[Material to process]:

.....

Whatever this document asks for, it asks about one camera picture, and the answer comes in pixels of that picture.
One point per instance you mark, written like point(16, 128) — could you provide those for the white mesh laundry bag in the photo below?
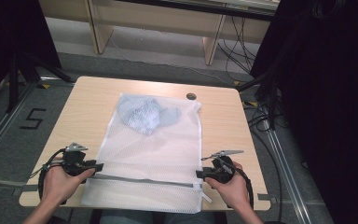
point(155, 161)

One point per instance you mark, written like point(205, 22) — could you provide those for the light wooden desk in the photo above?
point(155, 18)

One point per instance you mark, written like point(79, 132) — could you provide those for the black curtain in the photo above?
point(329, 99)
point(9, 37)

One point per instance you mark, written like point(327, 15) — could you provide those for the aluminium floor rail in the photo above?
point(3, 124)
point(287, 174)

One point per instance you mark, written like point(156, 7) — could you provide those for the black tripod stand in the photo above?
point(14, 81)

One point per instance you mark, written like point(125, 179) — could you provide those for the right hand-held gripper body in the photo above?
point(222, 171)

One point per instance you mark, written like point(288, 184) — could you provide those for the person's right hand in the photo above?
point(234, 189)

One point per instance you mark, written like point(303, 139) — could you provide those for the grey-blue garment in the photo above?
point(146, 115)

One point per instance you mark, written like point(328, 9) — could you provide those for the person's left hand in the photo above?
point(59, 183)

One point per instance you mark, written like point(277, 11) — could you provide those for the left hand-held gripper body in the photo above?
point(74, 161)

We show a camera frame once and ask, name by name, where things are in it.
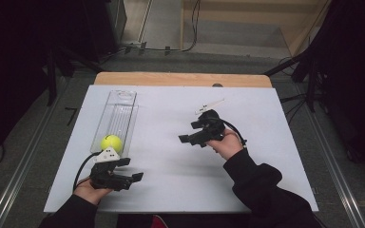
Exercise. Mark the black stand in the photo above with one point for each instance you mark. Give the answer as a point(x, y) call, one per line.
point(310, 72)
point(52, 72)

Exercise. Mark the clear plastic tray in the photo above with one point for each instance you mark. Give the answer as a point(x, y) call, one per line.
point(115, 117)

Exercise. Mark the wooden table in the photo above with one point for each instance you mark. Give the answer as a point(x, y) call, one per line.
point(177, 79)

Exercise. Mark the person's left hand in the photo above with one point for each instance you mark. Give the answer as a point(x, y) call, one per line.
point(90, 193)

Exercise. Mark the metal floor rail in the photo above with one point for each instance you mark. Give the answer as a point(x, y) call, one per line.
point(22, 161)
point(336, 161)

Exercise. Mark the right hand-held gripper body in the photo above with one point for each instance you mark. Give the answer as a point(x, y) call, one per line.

.....

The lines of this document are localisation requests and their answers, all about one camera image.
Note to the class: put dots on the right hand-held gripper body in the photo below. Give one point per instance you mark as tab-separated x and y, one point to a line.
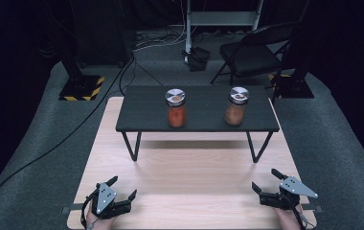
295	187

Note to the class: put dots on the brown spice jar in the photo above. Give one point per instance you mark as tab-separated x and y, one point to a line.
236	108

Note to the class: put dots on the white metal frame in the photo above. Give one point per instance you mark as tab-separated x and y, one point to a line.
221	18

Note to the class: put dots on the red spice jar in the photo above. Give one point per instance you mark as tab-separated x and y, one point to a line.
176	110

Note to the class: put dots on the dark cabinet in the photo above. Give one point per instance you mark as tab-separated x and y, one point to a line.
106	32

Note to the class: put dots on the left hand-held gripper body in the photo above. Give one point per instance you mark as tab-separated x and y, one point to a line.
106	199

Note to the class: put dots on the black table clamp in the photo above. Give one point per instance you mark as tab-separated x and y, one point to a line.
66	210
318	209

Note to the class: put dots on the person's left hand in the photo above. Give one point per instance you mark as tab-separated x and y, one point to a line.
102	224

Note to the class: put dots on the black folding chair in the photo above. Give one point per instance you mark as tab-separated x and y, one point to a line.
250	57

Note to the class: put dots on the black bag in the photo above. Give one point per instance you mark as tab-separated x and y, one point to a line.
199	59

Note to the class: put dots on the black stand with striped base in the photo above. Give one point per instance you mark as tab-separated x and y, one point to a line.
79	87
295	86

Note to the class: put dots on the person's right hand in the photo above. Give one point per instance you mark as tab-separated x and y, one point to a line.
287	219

.....

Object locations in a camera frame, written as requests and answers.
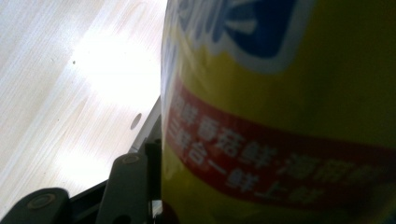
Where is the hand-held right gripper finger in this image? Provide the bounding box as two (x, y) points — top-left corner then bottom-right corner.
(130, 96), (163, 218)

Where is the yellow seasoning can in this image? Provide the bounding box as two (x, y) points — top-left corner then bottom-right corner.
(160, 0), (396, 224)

.....

[Work instruction]: After reading the material above, state how many of its lines hold the word "camera". No other output is needed.

[Output for this exercise]: 4